Claire sighed. “Fine. I need new mascara anyway. Is there anything we need to discuss about Brad’s proposal before I go? Luke’s following up with the helicopter, I’ll start working on the alternate transportation…” Was there something else she could bring up in order to delay?
“No. Go away. Love you,” Mindy said, waving at her.
“I’ll see you later,” Claire grumbled.
She stepped into the afternoon sunshine. It was warm enough to take her sweater off. The sun beat down on her woefully pale skin. Green buds were starting to pop through the thin layer of mulch she had carefully spread around the warehouse the week before.
She stopped at the liquor store and bought her favorite bottle of wine. If she was going to confront these feelings, she wasn’t doing it without a drink in her hand.
Forty minutes later, she sat in her office with the door closed. There had been no sign of Luke and the dogs. Knowing Luke, he was probably pricing lumber to build custom doggie bunkbeds.
The cursor blinked on her computer screen, mocking her. What was there to say? She took another sip of wine and wrote farts on the first line, just to make sure the keyboard worked. Maybe she should blast it with that canned air just in case. In fact, her whole desk could stand to be wiped down. How could she write with a dirty desk?
An hour later, her desk and office were sparkling clean, and she hadn’t written anything. She laid her head on her blotter and sighed. The wine was a quarter gone, and the blank screen was still staring at her.
How was she going to put this into words?

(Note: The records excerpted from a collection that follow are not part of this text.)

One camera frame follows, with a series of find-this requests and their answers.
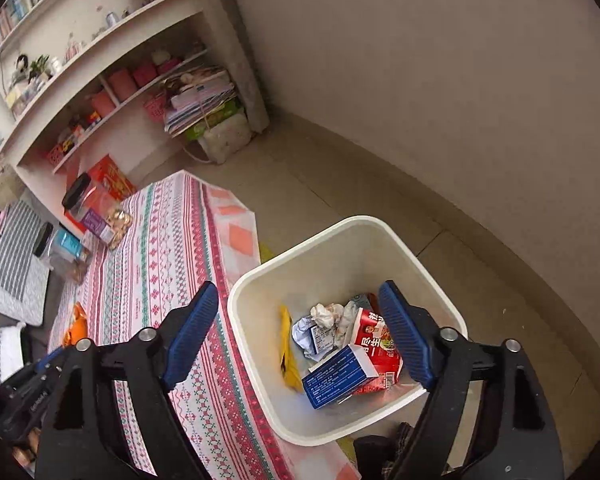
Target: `glass jar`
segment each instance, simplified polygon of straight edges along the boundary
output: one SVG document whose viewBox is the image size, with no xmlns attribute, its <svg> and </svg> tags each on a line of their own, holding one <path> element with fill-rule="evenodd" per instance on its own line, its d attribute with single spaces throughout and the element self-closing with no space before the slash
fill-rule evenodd
<svg viewBox="0 0 600 480">
<path fill-rule="evenodd" d="M 85 228 L 115 249 L 133 221 L 133 217 L 98 182 L 81 174 L 62 199 L 62 206 Z"/>
<path fill-rule="evenodd" d="M 40 228 L 34 255 L 64 279 L 82 283 L 91 262 L 91 251 L 63 228 L 54 231 L 49 222 Z"/>
</svg>

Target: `tile floor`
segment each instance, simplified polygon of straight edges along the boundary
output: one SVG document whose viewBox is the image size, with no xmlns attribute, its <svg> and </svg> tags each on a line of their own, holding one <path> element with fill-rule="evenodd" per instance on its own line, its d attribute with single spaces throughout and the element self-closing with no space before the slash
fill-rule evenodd
<svg viewBox="0 0 600 480">
<path fill-rule="evenodd" d="M 255 212 L 258 237 L 276 254 L 347 216 L 369 214 L 385 220 L 462 313 L 472 339 L 499 344 L 513 337 L 525 347 L 554 413 L 569 474 L 600 437 L 600 396 L 586 372 L 519 293 L 397 184 L 373 172 L 359 152 L 336 149 L 310 124 L 277 118 L 222 166 L 199 164 L 179 153 L 142 184 L 186 169 L 230 189 Z M 475 385 L 449 457 L 453 466 L 464 459 L 478 394 Z M 400 420 L 413 424 L 423 404 L 421 397 L 366 433 L 387 432 Z"/>
</svg>

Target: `metal screw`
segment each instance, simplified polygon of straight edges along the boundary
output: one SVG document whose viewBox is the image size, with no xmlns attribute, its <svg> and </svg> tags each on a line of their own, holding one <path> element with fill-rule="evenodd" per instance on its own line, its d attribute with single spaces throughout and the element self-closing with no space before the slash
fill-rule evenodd
<svg viewBox="0 0 600 480">
<path fill-rule="evenodd" d="M 458 332 L 456 332 L 453 328 L 447 327 L 440 331 L 440 336 L 445 341 L 455 341 L 458 339 Z"/>
<path fill-rule="evenodd" d="M 506 341 L 506 343 L 504 343 L 504 345 L 511 352 L 520 352 L 520 350 L 522 349 L 522 346 L 520 346 L 520 343 L 517 342 L 515 339 L 507 339 L 507 341 Z"/>
<path fill-rule="evenodd" d="M 157 332 L 155 331 L 155 328 L 147 327 L 140 331 L 138 337 L 140 338 L 140 341 L 151 341 L 156 334 Z"/>
<path fill-rule="evenodd" d="M 89 348 L 90 346 L 91 346 L 91 340 L 85 337 L 85 338 L 83 338 L 83 339 L 80 339 L 80 341 L 78 341 L 78 342 L 75 344 L 75 349 L 76 349 L 78 352 L 84 352 L 84 351 L 85 351 L 87 348 Z"/>
</svg>

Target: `stack of papers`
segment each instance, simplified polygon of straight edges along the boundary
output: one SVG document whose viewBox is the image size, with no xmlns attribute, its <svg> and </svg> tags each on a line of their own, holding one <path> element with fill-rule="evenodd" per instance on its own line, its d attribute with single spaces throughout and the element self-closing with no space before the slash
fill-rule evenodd
<svg viewBox="0 0 600 480">
<path fill-rule="evenodd" d="M 175 137 L 236 96 L 235 86 L 222 67 L 198 67 L 171 77 L 172 92 L 164 113 L 164 131 Z"/>
</svg>

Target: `fabric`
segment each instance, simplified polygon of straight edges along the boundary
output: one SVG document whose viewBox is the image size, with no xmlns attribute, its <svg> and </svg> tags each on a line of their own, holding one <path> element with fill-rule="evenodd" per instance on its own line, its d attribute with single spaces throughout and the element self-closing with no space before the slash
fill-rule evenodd
<svg viewBox="0 0 600 480">
<path fill-rule="evenodd" d="M 0 227 L 0 286 L 22 301 L 31 253 L 42 221 L 29 205 L 18 201 Z"/>
<path fill-rule="evenodd" d="M 0 384 L 24 366 L 20 332 L 25 324 L 0 328 Z"/>
<path fill-rule="evenodd" d="M 84 239 L 93 259 L 82 285 L 64 288 L 49 349 L 60 344 L 75 301 L 87 313 L 90 337 L 98 345 L 112 344 L 145 326 L 157 327 L 211 280 L 219 293 L 218 316 L 189 377 L 170 393 L 211 477 L 359 479 L 334 442 L 302 448 L 280 440 L 254 394 L 226 310 L 235 280 L 260 263 L 253 212 L 232 193 L 185 171 L 151 184 L 123 206 L 134 223 L 117 249 L 107 251 L 90 234 Z M 126 383 L 116 383 L 116 394 L 133 460 L 154 473 Z"/>
<path fill-rule="evenodd" d="M 14 298 L 0 286 L 0 314 L 31 326 L 40 326 L 44 321 L 49 268 L 35 256 L 31 255 L 30 258 L 22 301 Z"/>
</svg>

What could she say about the man who stalked her, dressed her in her stolen wedding dress, and tried to kill her? She wasn’t even allowed to talk about ESA because it wasn’t relevant to the crime being charged.
Did she write about the little old lady she almost assaulted in the grocery store with a bag of frozen broccoli because her footsteps sounded just like Barney’s? Or how she almost had a panic attack the first time she went into her parking garage after the abduction? How sometimes she swore she could smell his cologne in the middle of the night?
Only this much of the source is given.